● **GOAL OF THE EXERCISE**
The response must consist of the lines below from the one with "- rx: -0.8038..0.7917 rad" through the one with "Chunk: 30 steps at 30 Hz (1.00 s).", exactly as they appear and with both ends kept.

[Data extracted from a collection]
>>>>>

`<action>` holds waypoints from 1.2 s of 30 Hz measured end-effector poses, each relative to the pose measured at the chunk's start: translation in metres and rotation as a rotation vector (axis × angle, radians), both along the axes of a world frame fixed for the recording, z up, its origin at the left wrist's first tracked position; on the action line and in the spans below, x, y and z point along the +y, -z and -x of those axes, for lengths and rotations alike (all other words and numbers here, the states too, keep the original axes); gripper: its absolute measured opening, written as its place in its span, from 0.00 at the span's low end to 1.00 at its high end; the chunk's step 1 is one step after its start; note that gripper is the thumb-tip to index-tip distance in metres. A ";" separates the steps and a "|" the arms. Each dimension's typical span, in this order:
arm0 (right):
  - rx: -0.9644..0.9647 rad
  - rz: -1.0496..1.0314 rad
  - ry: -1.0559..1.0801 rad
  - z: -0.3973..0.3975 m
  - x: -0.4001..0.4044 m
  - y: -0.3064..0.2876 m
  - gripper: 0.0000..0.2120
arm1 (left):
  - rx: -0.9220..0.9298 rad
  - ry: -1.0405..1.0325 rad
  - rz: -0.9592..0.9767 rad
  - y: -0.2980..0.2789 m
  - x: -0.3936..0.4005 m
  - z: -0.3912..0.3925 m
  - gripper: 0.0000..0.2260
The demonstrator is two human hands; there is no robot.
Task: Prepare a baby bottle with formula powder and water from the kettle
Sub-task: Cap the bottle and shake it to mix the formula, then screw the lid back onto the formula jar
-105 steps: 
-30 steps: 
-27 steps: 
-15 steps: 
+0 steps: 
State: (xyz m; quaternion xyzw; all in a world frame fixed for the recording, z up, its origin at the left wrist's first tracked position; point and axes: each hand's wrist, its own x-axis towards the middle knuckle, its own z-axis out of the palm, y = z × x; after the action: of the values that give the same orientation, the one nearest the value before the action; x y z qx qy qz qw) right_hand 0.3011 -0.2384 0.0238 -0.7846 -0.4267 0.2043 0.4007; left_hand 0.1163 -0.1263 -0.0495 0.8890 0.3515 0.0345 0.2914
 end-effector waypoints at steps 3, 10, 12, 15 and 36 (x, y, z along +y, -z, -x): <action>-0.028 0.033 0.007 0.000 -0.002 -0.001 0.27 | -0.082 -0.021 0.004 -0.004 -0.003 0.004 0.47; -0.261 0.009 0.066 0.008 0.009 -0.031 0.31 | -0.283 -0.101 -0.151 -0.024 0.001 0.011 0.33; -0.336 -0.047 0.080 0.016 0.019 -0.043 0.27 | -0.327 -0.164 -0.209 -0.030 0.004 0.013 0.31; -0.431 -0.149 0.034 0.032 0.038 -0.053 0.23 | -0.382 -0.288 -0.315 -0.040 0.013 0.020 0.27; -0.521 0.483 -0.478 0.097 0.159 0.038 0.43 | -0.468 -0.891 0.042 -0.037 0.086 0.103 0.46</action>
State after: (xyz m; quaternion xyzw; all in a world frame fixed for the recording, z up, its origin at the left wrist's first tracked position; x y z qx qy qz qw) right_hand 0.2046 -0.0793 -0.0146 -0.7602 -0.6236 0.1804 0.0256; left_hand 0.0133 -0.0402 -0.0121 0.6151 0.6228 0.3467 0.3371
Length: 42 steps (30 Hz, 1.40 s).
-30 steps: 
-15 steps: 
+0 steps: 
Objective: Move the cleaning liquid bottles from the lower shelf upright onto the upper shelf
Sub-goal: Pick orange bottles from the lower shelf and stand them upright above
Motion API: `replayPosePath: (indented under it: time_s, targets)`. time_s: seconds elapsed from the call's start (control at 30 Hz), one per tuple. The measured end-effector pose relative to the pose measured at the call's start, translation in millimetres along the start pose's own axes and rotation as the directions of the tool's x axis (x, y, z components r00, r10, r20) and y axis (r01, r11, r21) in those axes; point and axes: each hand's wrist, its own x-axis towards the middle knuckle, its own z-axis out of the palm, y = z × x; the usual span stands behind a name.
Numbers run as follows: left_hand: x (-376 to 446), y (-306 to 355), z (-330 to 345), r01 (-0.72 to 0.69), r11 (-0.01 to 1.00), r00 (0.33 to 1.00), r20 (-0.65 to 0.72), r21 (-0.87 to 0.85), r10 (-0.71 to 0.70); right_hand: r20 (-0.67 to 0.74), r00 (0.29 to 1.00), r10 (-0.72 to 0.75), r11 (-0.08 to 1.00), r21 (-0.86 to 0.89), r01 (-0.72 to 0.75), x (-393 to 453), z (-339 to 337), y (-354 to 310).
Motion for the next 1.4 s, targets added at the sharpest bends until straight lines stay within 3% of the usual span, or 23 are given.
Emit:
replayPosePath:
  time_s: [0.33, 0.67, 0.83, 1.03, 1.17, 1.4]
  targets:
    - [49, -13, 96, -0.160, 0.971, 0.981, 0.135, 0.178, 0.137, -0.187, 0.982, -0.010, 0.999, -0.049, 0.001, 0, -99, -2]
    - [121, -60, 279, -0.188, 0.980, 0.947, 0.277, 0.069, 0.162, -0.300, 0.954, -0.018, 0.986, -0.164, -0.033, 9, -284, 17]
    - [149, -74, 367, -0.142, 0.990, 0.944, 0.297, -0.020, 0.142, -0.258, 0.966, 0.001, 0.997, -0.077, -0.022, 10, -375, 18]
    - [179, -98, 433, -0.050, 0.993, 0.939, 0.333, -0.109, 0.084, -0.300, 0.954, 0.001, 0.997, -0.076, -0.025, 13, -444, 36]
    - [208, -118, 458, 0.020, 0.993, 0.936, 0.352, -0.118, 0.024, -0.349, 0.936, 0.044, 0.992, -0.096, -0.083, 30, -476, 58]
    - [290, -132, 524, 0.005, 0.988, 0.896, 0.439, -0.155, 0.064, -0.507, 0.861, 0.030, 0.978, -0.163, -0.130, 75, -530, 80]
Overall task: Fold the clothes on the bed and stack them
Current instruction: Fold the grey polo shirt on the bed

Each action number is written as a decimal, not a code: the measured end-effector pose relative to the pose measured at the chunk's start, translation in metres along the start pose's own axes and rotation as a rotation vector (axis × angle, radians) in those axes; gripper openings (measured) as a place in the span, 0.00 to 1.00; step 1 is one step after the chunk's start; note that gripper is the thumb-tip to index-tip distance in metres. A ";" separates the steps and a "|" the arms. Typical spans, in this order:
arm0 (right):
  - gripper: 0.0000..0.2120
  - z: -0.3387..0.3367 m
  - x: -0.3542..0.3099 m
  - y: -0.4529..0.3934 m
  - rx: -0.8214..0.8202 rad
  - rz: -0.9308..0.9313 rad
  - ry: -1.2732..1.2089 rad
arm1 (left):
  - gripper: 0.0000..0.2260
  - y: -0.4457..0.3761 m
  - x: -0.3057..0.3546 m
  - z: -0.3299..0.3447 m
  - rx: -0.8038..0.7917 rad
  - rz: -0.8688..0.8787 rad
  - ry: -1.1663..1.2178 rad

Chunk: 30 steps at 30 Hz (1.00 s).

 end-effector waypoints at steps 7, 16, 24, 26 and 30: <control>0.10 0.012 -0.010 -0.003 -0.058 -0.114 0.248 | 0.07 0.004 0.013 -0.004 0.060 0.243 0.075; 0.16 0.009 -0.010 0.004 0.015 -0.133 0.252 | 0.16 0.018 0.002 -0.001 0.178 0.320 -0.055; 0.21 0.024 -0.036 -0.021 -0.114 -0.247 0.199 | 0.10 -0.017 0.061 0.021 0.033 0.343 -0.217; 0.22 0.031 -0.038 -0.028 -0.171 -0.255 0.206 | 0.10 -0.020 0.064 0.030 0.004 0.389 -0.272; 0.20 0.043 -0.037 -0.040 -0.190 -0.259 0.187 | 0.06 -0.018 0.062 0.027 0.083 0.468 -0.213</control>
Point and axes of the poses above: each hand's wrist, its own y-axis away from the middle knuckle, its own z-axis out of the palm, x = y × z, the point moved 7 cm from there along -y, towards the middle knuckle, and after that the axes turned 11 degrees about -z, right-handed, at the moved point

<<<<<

● **SOLUTION FOR THIS EXERCISE**
  - rx: -0.8038..0.7917 rad
  - rz: -0.8688..0.8787 rad
  - ry: -1.1663..1.2178 rad

Chunk: 30 steps at 30 Hz (1.00 s).

That covers the exercise completely.